An organic compound was found to contain only C, H, and Cl. When a 1.30 - g sample of the compound was completely combusted in air, 3.05 g of CO2 was formed. In a separate experiment the chlorine in a 1.00 - g sample of the compound was converted to 1.27 g of AgCl.

See explanation

Explanation:

First, I'm assuming you need the empirical formula of this compound.

In this case, we need to calculate the mass of carbon in the CO2.

In order to do that, we use the molar mass of CO2, molar mass of C and the mass of CO2 obtained in the experiment

MMCO2 = 44 g/mol

MMC = 12 g/mol

so, to get the mass of Carbon:

moles of CO2 = 3.05 / 44 = 0.0693 moles

In CO2 we have 1 mole of each element so:

mass of C = 0.0693 * 12 = 0.83 g of C

Now, we will do the same with the chlorine in AgCl to get the mass of Cl:

MMAgCl = 143.25 g/mol

MMCl = 35.45 g/mol

mass of Cl = 1.27 / 143.25 * 35.45 = 0.3143 g of Cl

Now, by simple difference we can get the mass of Hydrogen:

mass of H = 1.30 - 0.83 + 0.31 = 0.16 g of H

Now that we have the masses of each element, we can calculate the empirical formula of the compound.

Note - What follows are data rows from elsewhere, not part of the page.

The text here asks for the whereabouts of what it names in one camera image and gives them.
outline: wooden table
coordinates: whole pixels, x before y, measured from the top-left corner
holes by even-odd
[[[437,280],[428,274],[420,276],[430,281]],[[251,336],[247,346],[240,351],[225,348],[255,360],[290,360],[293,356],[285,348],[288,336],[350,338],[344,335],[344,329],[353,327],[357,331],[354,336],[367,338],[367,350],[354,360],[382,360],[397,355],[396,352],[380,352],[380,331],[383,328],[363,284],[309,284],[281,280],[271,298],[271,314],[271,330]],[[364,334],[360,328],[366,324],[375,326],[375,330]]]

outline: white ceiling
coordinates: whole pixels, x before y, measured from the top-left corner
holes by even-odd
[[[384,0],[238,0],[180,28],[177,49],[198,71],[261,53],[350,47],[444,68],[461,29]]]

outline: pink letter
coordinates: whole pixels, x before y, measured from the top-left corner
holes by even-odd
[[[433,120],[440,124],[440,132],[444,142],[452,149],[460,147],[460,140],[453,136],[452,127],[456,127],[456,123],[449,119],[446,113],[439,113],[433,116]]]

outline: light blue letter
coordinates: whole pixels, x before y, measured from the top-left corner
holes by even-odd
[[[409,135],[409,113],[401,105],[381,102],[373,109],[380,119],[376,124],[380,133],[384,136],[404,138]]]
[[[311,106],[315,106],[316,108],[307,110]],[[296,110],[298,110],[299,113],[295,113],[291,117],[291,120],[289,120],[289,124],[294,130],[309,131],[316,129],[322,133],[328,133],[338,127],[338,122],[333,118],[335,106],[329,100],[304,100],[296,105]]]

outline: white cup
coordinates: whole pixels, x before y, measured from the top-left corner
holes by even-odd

First step, let's calculate the percentage of each element in the compound and then, it's mole:

C: 0.83/1.3 * 100 = 63.85% / 12 = 5.32

Cl: 0.3143/1 * 100 = 31.43% / 35.45 = 0.89

H: 100 - 63.85 - 31.43 = 4.72% / 1 = 4.72

The second step, is get the ratio of these elements between them, and to find that, we just divide the moles between the lowest of them. In this case, Cl has the lower number so:

C: 5.32/0.89 = 5.97 rounded to 6.

Cl: 0.89/0.89 = 1

H: 4.72/0.89 = 5.3 rounded to 5.

Hence, the empirical formula is: C6H5Cl